WE had our Christmas feast well on into the New Year, for various complicated reasons. It was hard work waiting for it, as we had splashed out on a free range goose from my favourite poultry supplier and we knew how good it was going to be. There it was in the freezer, taking up a huge amount of space and just begging to be taken out and roasted.
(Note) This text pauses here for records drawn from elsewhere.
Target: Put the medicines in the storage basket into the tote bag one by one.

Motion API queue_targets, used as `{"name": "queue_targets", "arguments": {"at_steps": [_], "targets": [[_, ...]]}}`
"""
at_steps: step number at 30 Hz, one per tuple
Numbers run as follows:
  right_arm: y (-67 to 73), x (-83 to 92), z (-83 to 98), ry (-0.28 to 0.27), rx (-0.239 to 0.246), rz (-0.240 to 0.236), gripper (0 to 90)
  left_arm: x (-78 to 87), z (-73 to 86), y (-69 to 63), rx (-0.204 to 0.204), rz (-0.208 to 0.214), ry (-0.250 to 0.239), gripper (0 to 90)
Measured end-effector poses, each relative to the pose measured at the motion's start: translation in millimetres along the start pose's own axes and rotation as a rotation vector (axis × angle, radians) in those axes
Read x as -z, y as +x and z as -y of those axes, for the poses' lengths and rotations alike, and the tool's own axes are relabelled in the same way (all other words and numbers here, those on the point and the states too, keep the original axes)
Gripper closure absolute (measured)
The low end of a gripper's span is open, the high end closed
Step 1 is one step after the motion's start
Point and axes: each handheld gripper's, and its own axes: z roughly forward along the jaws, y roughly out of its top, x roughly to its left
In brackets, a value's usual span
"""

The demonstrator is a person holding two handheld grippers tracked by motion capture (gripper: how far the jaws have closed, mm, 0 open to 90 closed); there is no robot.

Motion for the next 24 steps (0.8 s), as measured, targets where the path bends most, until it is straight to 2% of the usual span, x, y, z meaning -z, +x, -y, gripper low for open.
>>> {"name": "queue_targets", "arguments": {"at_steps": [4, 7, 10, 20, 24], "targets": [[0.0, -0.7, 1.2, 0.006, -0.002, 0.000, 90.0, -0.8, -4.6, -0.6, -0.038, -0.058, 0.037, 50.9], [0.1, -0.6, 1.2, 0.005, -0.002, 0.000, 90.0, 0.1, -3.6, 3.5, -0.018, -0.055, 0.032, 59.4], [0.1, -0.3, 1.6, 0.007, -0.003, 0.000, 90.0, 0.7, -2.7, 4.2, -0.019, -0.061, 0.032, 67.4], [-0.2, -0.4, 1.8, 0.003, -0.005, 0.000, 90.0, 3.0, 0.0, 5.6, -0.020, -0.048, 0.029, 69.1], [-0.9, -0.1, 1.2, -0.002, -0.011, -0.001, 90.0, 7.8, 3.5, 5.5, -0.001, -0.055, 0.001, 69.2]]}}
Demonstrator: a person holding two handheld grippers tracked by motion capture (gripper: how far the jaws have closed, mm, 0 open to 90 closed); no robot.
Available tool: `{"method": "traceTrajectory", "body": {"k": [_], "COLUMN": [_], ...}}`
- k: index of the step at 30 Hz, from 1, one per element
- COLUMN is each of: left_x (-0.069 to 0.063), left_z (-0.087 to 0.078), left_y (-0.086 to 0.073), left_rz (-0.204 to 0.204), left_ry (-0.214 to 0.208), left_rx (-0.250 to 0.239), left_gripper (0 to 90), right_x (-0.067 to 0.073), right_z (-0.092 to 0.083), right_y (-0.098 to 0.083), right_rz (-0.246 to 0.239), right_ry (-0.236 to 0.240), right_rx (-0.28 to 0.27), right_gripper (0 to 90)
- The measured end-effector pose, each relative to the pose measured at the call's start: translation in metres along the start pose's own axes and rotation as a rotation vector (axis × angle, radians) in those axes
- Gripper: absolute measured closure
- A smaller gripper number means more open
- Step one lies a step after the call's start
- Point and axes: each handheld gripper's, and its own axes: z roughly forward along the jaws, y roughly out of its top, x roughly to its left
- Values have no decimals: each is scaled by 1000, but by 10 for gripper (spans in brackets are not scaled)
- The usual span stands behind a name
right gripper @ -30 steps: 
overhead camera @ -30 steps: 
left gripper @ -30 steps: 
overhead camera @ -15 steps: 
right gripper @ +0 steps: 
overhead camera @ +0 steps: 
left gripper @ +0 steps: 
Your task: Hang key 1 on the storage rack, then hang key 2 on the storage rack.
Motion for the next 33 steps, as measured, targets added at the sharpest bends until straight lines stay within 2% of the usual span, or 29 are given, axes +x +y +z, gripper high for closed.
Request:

j4e4729Eventually the great day came and our friends arrived on the doorstep so bang on time that it was clear their mouths were watering too. We had been to Angel Cottage Organic’s farm at Fifehead Neville to collect it, picking our way down the lanes, past Plumber Manor and on, turning left down a long track and there, amongst the beautiful new buildings, full of Oxford Sandy and Black pigs, and the long-legged chickens that have made roast chicken a thing to celebrate again, we met our goose. I wrote a cheque that made my eyes water. Back home I had an email from a friend, ‘Lidl’s frozen geese are in stock’, she wrote ‘ go quick or they’ll sell out’. I told her what I’d paid for mine and we decided to compare the qualities of both when both had been eaten. When the last drop of goose soup had been enjoyed, and I had counted out four jam-jars of goose dripping, and a large preserving jar of the rendered fat (the former has more flavour by miles, but doesn’t keep as long), we decided on the winner. My friend’s goose hadn’t yielded anything like as much largesse, and the giblets were non-existant. My goose had had such a deliciously healthy liver that we had goose-liver pate as well. Yes, mine cost far more than hers, but then we’d had the joy of going to the farm itself to pick up a bird that had not long before been striding around that beautiful piece of Dorset countryside. And mine was a treat, a once a year special Christmas treat. Treats shouldn’t be cheap to my mind.

I feel the same about the five-litre can of olive oil I have just collected from my Italian friend in Shaftesbury. As a cookery writer of long experience I trusted her when she offered me my first can. After all, the pedigree was impeccable –what could be better than the oil from one small farm in Tuscany? Again I wrote an eye-watering cheque and found myself buying a special bottle to put it in, so that it could sit decoratively on the table to be drizzled selectively on things that were really worth it’s flavour. Again, this is treat stuff. Everyday oil is the one I buy from the supermarket, at the cheapest price I can find – and as the last olive harvest was a disaster this won’t be as cheap as it has been. I suppose now’s the time to turn to our home-produced rapeseed oil, but I have to admit I’m not as keen on it as I should be, considering its provenance.

When times are hard we all have to cut back, and treats are smaller and less frequent. All the same, I’d rather spend my money on a goose than a Christmas tree that professes not to drop its needles. What’s a bit of vacuuming compared to a fridge full of lovely goose dripping?